From 3fa200c74f85f35c66d8019b5b4daf7eca397f17 Mon Sep 17 00:00:00 2001
From: Ahmad-mtos <Ahmad-mtos@users.noreply.github.com>
Date: Wed, 15 Jan 2025 08:41:26 +0000
Subject: [PATCH 21/27] refactor: Lint agents-api (CI)

---
 agents-api/agents_api/common/nlp.py    |  9 +++---
 agents-api/tests/test_docs_queries.py  |  1 -
 agents-api/tests/test_nlp_utilities.py | 39 ++++++++++++++++----------
 3 files changed, 29 insertions(+), 20 deletions(-)

diff --git a/agents-api/agents_api/common/nlp.py b/agents-api/agents_api/common/nlp.py
index c49928508..6c5f49f74 100644
--- a/agents-api/agents_api/common/nlp.py
+++ b/agents-api/agents_api/common/nlp.py
@@ -9,7 +9,7 @@
 # Precompile regex patterns
 WHITESPACE_RE = re.compile(r"\s+")
 NON_ALPHANUM_RE = re.compile(r"[^\w\s\-_]+")
-LONE_HYPHEN_RE = re.compile(r'\s*-\s*(?!\w)|(?<!\w)\s*-\s*')
+LONE_HYPHEN_RE = re.compile(r"\s*-\s*(?!\w)|(?<!\w)\s*-\s*")
 
 # Initialize spaCy with minimal pipeline
 nlp = spacy.load("en_core_web_sm", exclude=["lemmatizer", "textcat"])
@@ -38,11 +38,12 @@ def clean_keyword(kw: str) -> str:
     # Replace lone hyphens with spaces
     cleaned = LONE_HYPHEN_RE.sub(" ", cleaned)
     # Clean up any resulting multiple spaces
-    cleaned = WHITESPACE_RE.sub(" ", cleaned).strip()
-    return cleaned
+    return WHITESPACE_RE.sub(" ", cleaned).strip()
 
 
-def extract_keywords(doc: Doc, top_n: int = 25, clean: bool = True, split_chunks: bool = False) -> list[str]:
+def extract_keywords(
+    doc: Doc, top_n: int = 25, clean: bool = True, split_chunks: bool = False
+) -> list[str]:
     """Optimized keyword extraction with minimal behavior change."""
     excluded_labels = {
         "DATE",  # Absolute or relative dates or periods.
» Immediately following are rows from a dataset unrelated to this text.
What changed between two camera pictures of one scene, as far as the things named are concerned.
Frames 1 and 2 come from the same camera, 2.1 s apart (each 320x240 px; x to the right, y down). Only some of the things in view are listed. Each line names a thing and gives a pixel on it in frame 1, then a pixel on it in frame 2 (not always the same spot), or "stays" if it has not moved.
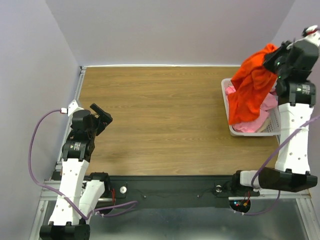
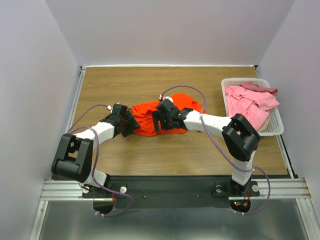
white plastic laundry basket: [272, 128] stays
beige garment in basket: [264, 126] stays
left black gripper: [105, 117] -> [133, 125]
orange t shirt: [250, 84] -> [144, 115]
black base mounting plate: [172, 191] stays
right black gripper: [271, 58] -> [157, 121]
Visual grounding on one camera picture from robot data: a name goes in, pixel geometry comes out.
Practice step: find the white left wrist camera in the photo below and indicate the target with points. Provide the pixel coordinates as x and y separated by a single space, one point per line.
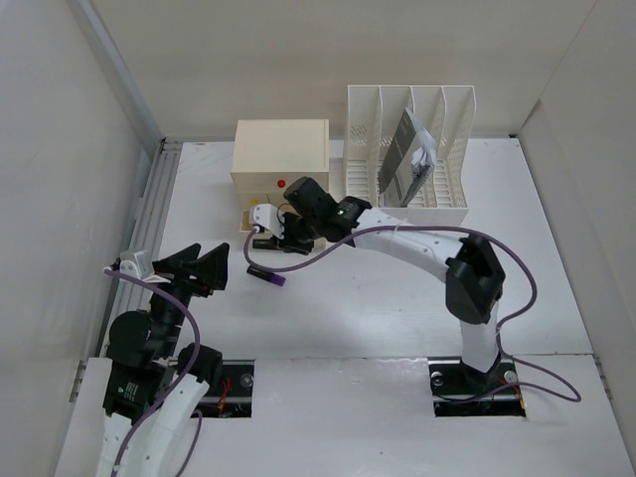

diff --git a/agents-api/tests/test_docs_queries.py b/agents-api/tests/test_docs_queries.py
index 82147a398..7782b3bf7 100644
--- a/agents-api/tests/test_docs_queries.py
+++ b/agents-api/tests/test_docs_queries.py
@@ -1,6 +1,5 @@
 from agents_api.autogen.openapi_model import CreateDocRequest
 from agents_api.clients.pg import create_db_pool
-from agents_api.common.nlp import text_to_tsvector_query
 from agents_api.queries.docs.create_doc import create_doc
 from agents_api.queries.docs.delete_doc import delete_doc
 from agents_api.queries.docs.get_doc import get_doc
diff --git a/agents-api/tests/test_nlp_utilities.py b/agents-api/tests/test_nlp_utilities.py
index 63d7f126c..82c22911a 100644
--- a/agents-api/tests/test_nlp_utilities.py
+++ b/agents-api/tests/test_nlp_utilities.py
@@ -1,36 +1,38 @@
-from agents_api.common.nlp import text_to_tsvector_query, clean_keyword, extract_keywords
 import spacy
-
+from agents_api.common.nlp import clean_keyword, extract_keywords, text_to_tsvector_query
 from ward import test
 
+
 @test("utility: clean_keyword")
 async def _():
     assert clean_keyword("Hello, World!") == "Hello World"
-    
+
     # Basic cleaning
     # assert clean_keyword("test@example.com") == "test example com"
     assert clean_keyword("user-name_123") == "user-name_123"
     assert clean_keyword("  spaces  ") == "spaces"
-    
+
     # Special characters
     assert clean_keyword("$price: 100%") == "price 100"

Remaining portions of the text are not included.